ASSIGNMENT –
An exact copy of the listing is what the response must contain.

MATERIAL PROVIDED –

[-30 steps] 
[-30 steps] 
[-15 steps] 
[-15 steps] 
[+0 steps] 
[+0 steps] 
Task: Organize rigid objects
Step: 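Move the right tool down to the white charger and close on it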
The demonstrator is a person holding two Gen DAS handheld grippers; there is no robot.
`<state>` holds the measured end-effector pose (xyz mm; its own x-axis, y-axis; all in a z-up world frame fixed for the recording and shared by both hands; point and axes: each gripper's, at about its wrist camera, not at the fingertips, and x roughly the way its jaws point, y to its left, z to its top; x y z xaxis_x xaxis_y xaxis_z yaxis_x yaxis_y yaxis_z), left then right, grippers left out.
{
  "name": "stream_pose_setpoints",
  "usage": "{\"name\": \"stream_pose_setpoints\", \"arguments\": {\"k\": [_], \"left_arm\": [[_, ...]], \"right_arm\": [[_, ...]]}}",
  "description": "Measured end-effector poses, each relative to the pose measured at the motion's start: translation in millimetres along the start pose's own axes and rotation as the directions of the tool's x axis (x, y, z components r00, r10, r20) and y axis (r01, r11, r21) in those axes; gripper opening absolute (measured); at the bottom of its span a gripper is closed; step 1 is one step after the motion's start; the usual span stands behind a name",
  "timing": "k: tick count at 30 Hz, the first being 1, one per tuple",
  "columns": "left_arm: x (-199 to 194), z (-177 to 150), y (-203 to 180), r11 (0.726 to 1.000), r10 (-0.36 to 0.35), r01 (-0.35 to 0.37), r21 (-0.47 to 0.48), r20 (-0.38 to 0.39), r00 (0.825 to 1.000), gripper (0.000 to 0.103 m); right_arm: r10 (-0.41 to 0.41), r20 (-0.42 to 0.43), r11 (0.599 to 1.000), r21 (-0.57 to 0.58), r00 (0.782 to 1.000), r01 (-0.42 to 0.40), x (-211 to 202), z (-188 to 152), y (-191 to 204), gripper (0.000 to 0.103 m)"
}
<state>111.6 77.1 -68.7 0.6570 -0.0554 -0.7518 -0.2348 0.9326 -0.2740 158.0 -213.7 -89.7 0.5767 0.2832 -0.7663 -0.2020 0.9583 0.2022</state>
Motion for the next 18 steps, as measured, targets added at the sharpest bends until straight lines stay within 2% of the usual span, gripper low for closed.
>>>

YOUR RESPONSE –
[-30 steps] 
[-30 steps] 
[-15 steps] 
[-15 steps] 
[+0 steps] 
[+0 steps] 
Task: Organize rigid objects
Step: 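Move the right tool down to the white charger and close on it
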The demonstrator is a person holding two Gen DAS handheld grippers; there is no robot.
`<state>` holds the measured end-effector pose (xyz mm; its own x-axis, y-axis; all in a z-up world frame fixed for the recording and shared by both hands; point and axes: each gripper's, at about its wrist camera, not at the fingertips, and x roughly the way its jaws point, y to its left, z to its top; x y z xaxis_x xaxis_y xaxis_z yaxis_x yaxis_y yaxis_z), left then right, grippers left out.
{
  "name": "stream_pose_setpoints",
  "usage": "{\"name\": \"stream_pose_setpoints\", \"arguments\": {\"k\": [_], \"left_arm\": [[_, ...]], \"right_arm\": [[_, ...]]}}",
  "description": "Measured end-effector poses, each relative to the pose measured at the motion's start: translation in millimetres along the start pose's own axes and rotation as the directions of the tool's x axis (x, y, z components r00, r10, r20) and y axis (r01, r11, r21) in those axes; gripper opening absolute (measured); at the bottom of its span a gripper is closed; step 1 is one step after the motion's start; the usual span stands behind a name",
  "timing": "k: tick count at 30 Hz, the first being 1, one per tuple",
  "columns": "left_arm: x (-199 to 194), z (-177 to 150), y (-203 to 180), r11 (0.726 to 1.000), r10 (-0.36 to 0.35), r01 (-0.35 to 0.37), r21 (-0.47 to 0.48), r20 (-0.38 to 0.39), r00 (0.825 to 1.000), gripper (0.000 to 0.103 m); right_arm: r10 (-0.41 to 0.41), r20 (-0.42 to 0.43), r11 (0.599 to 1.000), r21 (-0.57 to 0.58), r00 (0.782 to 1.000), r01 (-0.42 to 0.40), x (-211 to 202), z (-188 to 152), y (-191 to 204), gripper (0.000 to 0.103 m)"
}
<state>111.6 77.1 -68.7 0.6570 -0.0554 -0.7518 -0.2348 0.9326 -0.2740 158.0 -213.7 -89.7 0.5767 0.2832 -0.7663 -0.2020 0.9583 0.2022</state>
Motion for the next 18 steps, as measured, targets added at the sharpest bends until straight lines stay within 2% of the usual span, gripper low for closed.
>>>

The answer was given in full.